■ To do: Without including any pictures, write out the data below exactly.
======== Data segment
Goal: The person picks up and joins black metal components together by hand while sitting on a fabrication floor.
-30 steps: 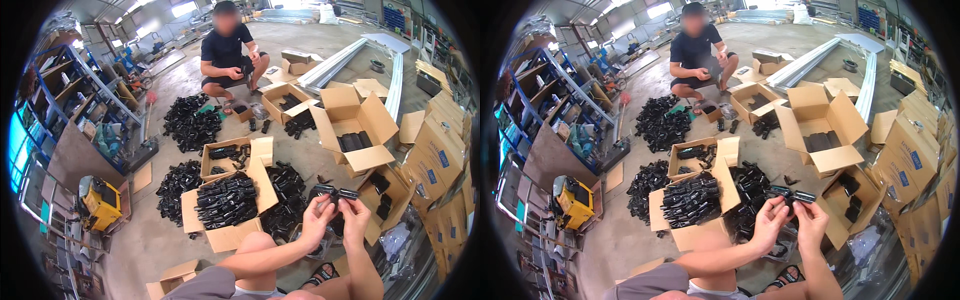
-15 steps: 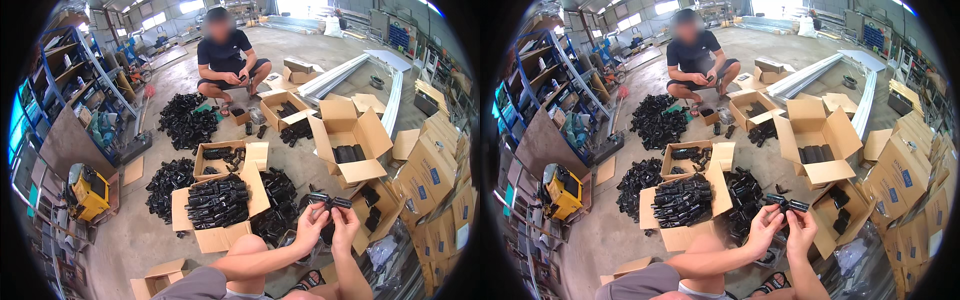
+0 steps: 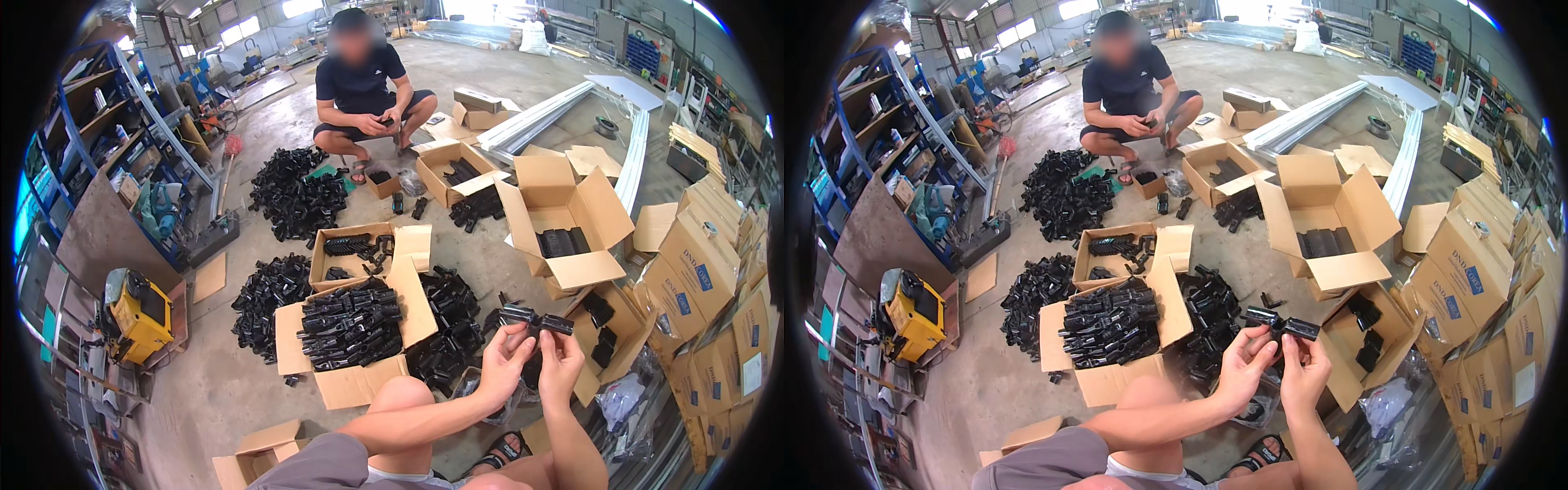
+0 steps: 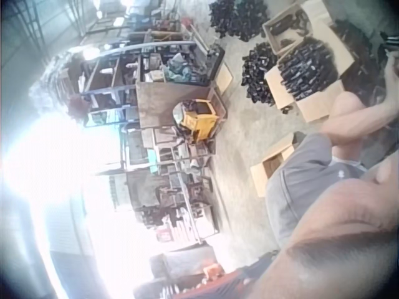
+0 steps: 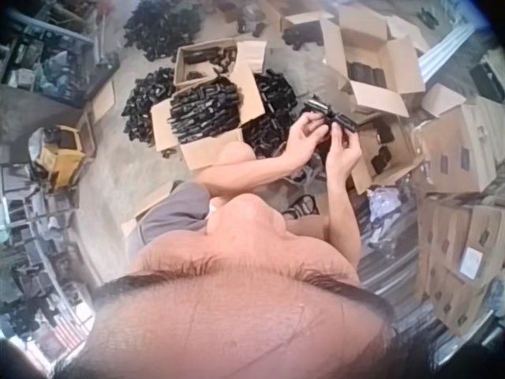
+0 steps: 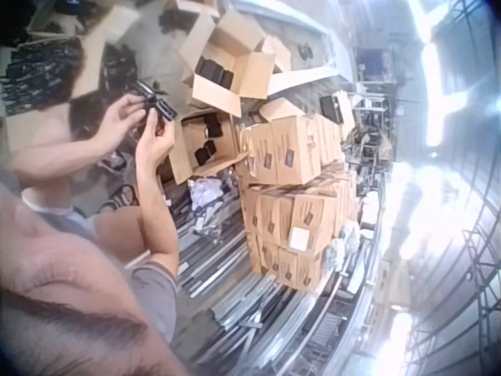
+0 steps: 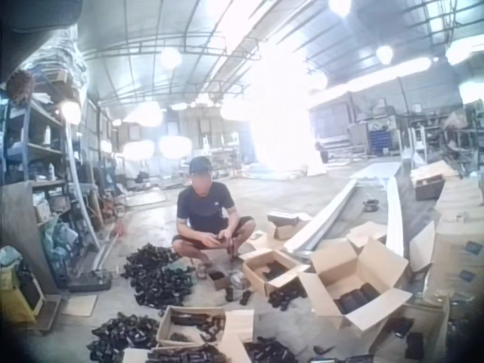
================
■ Response area:
Goal: The person picks up and joins black metal components together by hand while sitting on a fabrication floor.
-30 steps: 
-15 steps: 
+0 steps: 
+0 steps: 
+0 steps: 
+0 steps: 
+0 steps: 

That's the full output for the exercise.